NEGATIVE BOND YIELDS & GOLD – As global growth begins to lose ground and as central banks globally have pivoted towards future easing, global bond markets have rallied significantly.
Yields on Australian 10-year government bonds have halved year-to-date from 2.60% to 1.30% currently, but in the rest of the world, and particularly in Europe and Japan, many government bond issues and even significant tranches of corporate debt now trade with negative yields.
The chart below shows that over US$13 trillion dollars in global bonds now trade at levels offering investors a negative return.
In other words, buying these bonds locks you into a loss when you redeem them.
You might ask why anyone would do this when cash rates in the U.S are still over 2%, but in Europe, cash rates are already at -0.4% and arguably heading lower.
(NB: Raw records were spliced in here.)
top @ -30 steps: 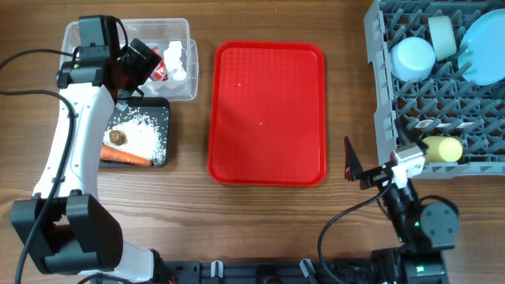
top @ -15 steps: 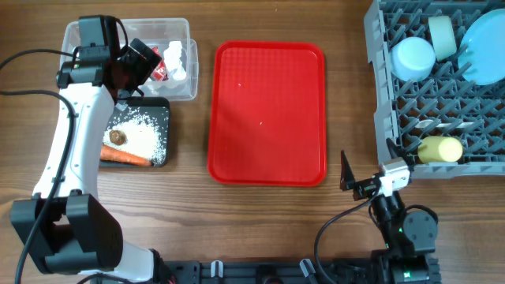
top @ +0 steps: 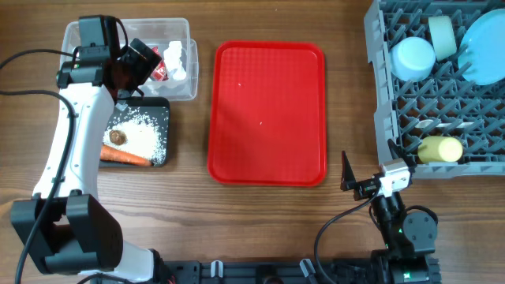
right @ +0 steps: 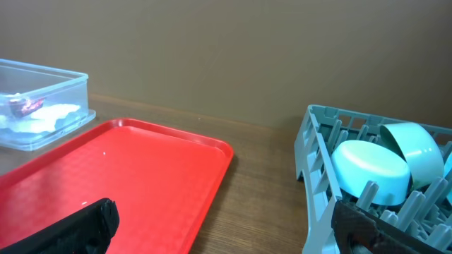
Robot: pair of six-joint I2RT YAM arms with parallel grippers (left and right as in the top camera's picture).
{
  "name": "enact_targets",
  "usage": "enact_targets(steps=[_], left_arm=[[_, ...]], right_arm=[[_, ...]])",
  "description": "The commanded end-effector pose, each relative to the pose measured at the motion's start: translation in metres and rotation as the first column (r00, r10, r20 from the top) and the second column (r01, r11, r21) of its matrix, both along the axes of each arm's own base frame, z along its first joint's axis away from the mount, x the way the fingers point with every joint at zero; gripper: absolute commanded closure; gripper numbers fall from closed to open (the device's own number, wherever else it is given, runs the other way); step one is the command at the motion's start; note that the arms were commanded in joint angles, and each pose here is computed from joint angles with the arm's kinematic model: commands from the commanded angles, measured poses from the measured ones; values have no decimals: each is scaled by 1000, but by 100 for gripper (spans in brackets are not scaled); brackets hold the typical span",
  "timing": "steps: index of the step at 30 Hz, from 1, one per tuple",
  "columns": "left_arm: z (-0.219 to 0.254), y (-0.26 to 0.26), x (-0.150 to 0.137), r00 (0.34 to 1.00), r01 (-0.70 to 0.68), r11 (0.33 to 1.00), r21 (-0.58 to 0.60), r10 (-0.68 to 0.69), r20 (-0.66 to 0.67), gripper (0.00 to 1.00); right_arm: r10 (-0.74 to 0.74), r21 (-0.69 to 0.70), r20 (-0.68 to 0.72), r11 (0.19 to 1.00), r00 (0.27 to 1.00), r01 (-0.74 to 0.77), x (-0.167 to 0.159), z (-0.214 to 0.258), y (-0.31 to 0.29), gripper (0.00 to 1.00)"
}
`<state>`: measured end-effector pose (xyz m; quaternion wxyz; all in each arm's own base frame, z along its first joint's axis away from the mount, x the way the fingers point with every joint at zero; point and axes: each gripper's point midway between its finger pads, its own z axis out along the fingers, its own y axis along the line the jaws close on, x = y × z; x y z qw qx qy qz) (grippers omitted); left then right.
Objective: Sort waste into correct bins and load items into the dishwasher rack
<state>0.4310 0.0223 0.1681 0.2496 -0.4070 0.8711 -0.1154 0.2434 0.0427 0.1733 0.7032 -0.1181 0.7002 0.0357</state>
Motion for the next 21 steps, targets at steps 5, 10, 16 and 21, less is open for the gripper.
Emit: enact_targets(steps=[5,10,16,21], left_arm=[[8,1,1,1000,-12,1000,-9,12,22,0],[8,1,1,1000,-12,1000,-9,12,22,0],[8,1,1,1000,-13,1000,-9,13,18,0],[12,0,-3,1000,-11,1000,-6,11,21,0]], right_arm=[[-12,-10,18,1000,1000,12,0,3,-2,0],[-12,-10,18,1000,1000,12,0,3,-2,0],[-12,-10,18,1000,1000,12,0,3,-2,0],[-12,-10,18,1000,1000,12,0,3,-2,0]])
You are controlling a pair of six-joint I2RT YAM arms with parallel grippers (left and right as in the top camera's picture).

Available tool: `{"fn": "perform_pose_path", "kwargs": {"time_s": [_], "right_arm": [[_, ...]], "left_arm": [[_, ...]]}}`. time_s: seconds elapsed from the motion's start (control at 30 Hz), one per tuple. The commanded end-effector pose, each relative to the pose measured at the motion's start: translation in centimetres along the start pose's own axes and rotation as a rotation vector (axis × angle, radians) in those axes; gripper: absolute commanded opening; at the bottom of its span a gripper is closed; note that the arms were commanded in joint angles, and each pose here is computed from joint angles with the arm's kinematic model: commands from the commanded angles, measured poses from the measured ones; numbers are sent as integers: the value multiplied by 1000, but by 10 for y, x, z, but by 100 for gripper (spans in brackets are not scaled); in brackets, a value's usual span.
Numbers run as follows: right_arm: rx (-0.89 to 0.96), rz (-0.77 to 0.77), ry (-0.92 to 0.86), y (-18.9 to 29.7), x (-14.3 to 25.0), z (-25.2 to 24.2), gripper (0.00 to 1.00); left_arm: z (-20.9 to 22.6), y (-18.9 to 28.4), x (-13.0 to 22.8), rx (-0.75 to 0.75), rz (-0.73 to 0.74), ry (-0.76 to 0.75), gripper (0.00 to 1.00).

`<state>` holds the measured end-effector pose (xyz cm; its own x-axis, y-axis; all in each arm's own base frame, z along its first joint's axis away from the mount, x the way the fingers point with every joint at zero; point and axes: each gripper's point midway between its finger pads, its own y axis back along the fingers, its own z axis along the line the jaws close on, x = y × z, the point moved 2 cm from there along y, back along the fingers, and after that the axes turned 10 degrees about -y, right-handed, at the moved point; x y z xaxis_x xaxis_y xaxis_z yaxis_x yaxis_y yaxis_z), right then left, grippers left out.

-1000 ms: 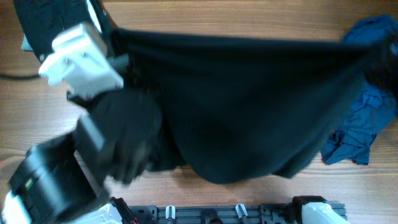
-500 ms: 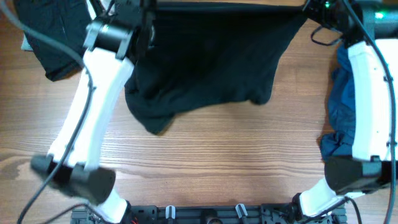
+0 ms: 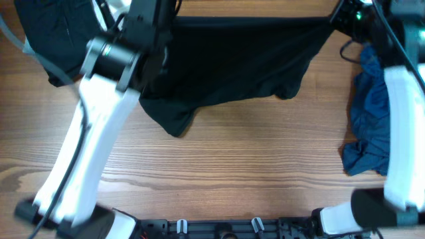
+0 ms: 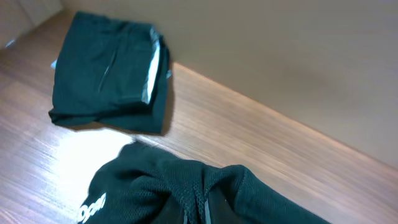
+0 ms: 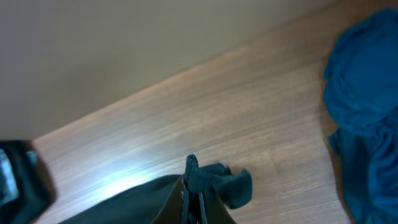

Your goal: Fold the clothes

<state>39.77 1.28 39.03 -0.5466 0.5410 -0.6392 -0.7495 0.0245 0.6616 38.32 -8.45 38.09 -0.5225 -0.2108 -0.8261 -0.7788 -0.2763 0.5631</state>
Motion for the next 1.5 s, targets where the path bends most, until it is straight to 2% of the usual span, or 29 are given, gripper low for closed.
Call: {"fn": "perform_pose_path", "kwargs": {"time_s": [0.0, 0.33, 0.57, 0.67, 0.83, 0.93, 1.03, 1.13, 1.17, 1.3, 1.33, 1.37, 1.4, 1.43, 1.47], "right_arm": [[-44, -97, 36, 65, -1, 1, 4], [-55, -75, 40, 148, 38, -29, 4], [-116, -154, 30, 194, 45, -40, 4], [-140, -203, 23, 201, 37, -37, 4], [-133, -228, 13, 175, 16, -21, 4], [-88, -162, 0, 129, 9, -10, 4], [-19, -62, -24, 63, 9, 0, 4], [38, 14, -26, -2, 13, 6, 4], [51, 30, -31, -18, 14, 8, 5], [95, 85, -36, -96, 22, 12, 5], [101, 92, -34, -118, 25, 13, 5], [107, 98, -32, -137, 28, 13, 13], [107, 99, -26, -154, 30, 14, 31], [101, 99, -5, -171, 32, 15, 49], [92, 99, 13, -184, 33, 17, 62]], "left_arm": [[23, 71, -18, 68, -106, 51, 4], [51, 168, 9, 299, -115, 32, 4], [54, 200, 19, 439, -105, 65, 3], [58, 198, 12, 395, -146, 82, 4], [65, 179, -12, 176, -273, 126, 4], [51, 151, -15, 99, -249, 129, 4], [36, 102, -10, 2, -161, 99, 4], [15, 29, 7, -55, -2, 77, 5], [12, 12, 11, -70, 29, 77, 8], [-5, -86, 33, -133, 145, 80, 9], [-10, -109, 40, -132, 167, 68, 12], [-16, -132, 47, -125, 188, 50, 23], [-21, -153, 54, -117, 205, 34, 31], [-24, -172, 60, -114, 212, 20, 52], [-26, -186, 64, -119, 212, 14, 63]]}}
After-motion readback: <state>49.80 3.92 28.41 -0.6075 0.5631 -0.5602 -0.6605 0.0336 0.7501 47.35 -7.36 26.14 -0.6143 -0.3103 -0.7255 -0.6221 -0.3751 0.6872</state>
Buying many of these bonds is a bet that interest rates fall deeper into negative territory and is explicitly a bet on disinflation and softening global economic growth.
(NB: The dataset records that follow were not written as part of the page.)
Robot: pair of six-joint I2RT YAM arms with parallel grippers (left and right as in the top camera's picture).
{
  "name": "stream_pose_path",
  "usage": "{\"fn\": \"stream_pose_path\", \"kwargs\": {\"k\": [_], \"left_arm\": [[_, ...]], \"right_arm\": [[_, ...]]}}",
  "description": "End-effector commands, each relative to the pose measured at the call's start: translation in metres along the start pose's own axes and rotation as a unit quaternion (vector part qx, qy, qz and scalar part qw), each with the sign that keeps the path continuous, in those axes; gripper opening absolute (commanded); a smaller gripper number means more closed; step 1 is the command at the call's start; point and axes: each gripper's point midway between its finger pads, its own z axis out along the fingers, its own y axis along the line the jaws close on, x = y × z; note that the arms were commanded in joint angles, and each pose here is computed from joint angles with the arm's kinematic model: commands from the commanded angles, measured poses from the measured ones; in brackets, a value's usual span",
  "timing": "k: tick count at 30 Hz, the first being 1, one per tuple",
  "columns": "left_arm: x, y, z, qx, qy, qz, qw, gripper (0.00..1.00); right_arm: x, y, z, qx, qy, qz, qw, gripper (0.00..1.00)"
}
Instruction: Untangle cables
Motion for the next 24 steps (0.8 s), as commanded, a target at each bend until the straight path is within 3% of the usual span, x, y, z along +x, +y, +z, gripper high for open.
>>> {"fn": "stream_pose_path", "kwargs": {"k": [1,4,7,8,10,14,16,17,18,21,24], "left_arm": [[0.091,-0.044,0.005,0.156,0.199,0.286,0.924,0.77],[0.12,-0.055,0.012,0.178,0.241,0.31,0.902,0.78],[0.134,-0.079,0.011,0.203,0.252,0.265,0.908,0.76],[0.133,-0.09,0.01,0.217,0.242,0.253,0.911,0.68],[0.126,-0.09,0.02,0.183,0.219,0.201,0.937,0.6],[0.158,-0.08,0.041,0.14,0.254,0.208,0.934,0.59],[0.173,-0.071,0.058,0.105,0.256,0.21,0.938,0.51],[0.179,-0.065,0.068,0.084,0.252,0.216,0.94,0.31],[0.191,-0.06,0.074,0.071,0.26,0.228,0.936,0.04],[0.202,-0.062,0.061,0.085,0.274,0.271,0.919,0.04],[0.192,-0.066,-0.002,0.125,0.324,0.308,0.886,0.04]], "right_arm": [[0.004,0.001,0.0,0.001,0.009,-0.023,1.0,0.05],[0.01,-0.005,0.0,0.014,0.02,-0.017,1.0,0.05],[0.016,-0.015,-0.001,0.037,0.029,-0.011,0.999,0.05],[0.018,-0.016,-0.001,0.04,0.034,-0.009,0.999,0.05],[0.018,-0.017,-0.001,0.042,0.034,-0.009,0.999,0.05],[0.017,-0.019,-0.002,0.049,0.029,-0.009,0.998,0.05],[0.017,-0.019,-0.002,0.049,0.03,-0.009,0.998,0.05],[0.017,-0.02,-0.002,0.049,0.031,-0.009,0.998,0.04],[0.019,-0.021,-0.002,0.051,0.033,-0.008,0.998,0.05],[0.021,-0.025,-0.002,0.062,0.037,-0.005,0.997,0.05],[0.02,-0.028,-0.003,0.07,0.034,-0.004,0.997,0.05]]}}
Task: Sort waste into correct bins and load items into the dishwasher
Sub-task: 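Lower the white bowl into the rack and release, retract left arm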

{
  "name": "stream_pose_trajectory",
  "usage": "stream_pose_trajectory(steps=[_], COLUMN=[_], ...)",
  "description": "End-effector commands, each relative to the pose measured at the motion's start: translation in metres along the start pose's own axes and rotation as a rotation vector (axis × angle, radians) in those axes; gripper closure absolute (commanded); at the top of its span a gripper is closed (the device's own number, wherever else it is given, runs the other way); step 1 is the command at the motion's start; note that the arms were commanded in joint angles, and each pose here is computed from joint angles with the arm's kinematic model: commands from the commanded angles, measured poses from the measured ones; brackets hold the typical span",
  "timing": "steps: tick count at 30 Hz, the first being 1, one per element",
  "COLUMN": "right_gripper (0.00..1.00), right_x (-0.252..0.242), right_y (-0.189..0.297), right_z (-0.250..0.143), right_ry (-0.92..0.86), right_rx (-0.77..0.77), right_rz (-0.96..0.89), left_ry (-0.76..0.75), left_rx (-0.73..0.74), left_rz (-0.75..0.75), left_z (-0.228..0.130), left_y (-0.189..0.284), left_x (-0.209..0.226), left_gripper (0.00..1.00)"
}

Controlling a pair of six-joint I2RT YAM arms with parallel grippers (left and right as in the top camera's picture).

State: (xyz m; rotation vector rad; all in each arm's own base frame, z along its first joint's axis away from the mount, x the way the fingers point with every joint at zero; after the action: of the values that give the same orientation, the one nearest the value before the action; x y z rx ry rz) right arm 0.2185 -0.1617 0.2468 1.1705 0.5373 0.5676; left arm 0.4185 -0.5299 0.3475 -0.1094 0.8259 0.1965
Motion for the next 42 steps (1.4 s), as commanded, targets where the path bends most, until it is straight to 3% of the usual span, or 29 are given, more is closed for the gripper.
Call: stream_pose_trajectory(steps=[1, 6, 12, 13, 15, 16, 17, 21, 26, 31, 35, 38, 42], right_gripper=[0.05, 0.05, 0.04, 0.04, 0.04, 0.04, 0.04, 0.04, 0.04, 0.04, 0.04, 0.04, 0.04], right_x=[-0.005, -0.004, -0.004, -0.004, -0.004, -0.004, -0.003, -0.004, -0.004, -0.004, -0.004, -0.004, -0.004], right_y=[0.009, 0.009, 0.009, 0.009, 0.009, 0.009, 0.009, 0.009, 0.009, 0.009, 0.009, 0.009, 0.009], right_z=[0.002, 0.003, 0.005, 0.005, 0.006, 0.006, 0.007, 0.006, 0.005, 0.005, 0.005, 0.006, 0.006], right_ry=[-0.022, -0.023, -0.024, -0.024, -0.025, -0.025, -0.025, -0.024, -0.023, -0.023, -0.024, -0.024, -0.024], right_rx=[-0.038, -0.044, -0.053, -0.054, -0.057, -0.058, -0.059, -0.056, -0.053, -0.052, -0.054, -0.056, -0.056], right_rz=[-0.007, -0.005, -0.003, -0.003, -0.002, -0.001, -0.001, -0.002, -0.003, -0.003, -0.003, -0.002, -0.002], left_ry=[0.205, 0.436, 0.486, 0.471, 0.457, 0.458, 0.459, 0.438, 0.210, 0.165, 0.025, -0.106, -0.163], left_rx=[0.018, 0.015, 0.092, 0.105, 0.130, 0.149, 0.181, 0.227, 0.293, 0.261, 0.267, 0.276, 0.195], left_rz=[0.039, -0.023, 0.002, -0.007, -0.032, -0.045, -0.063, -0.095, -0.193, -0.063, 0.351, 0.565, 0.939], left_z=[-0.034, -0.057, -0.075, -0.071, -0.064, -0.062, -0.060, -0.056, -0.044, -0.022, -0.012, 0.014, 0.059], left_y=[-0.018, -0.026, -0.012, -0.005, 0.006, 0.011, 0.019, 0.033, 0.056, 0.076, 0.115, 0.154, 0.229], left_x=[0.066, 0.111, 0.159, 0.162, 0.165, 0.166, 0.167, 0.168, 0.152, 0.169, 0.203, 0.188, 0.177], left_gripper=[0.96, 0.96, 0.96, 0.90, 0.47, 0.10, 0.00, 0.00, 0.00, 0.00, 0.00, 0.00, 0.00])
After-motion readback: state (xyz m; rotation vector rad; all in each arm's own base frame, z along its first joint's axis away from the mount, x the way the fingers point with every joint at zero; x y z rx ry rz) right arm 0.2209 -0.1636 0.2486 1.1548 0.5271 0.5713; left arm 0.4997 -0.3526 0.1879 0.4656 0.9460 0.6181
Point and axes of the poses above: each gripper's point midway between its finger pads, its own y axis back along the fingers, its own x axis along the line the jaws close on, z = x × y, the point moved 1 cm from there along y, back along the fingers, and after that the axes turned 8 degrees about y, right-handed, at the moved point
Global equity markets are currently ignoring the bond market’s fears, with investors preferring to believe that corporate earnings will hold up well enough to justify the higher return offered by these higher risk securities.
Clearly the most significant risk, and the circuit breaker for the bond market momentum will be defaults should economies and corporate earnings fail to improve.
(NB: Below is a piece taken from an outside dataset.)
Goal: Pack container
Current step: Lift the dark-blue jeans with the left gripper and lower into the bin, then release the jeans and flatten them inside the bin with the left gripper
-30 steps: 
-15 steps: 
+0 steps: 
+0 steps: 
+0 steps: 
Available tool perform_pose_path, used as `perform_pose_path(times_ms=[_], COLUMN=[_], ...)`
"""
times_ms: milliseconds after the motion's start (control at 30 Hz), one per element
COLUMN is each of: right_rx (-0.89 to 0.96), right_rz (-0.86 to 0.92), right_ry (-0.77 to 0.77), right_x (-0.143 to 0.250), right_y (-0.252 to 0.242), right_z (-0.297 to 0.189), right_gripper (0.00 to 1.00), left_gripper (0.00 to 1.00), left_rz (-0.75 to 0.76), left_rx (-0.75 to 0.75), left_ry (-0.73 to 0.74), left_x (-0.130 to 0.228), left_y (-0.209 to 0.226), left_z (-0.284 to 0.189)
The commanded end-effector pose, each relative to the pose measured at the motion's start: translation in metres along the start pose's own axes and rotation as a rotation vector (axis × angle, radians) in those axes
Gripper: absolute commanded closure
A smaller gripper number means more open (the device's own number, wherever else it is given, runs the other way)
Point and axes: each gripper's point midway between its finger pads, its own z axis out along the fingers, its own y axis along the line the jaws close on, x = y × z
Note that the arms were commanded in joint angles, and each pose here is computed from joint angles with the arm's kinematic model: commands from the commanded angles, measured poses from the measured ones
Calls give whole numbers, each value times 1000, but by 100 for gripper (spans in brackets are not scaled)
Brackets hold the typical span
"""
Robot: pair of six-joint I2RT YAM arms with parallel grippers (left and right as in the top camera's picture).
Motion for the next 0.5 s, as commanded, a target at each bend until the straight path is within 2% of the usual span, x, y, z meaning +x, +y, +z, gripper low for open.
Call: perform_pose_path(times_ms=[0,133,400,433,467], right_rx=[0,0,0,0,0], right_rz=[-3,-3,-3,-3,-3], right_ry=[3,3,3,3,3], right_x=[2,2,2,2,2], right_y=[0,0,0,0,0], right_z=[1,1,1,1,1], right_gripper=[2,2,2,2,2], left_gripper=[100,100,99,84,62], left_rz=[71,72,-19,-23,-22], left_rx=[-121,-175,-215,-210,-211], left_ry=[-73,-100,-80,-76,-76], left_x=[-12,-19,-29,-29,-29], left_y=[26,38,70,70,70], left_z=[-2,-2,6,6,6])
We think high yield corporate debt remains the single biggest risk in the years to come and believe this will be the epicenter of any future market issue.
Unsurprisingly with the plunge into negative yields and the prospect of yet more easing by central banks, gold prices, along with alternative currencies such as Bitcoin, are moving higher.
Investors are buying gold and other physical commodities alongside bitcoin and other non-traditional currencies on the belief global central banks are set to devalue the inherent value of fiat currency as a means to both avoiding global recession and to deflate the massive amounts of government and corporate debt issued in the past decade since the GFC.
US$13 trillion + of bonds currently trade with negative yields (chart below)
- Monday – US Chicago Fed Activity index (Jun), US Richmond Fed Activity index (July)
- Tuesday – US New Home Sales (Jun), US Markit Manufacturing & Service Activity index (July)
- Wednesday – AU CBA Manufacturing & Service Activity index (July), AU Skilled Vacancies (Jun), Xilinx, Paypal earnings
- Thursday – EU European Central Bank meeting, US Kansas City Fed Activity index (July), Tesla, Amazon, Facebook earnings
- Friday – Starbucks, Google, Intel, RESMED earnings
The focus this week will be on earnings, particularly from the major U.S technology stocks, but also markets will closely listen to the ECB and their plan for future stimulus (rate cuts in September? Further QE?)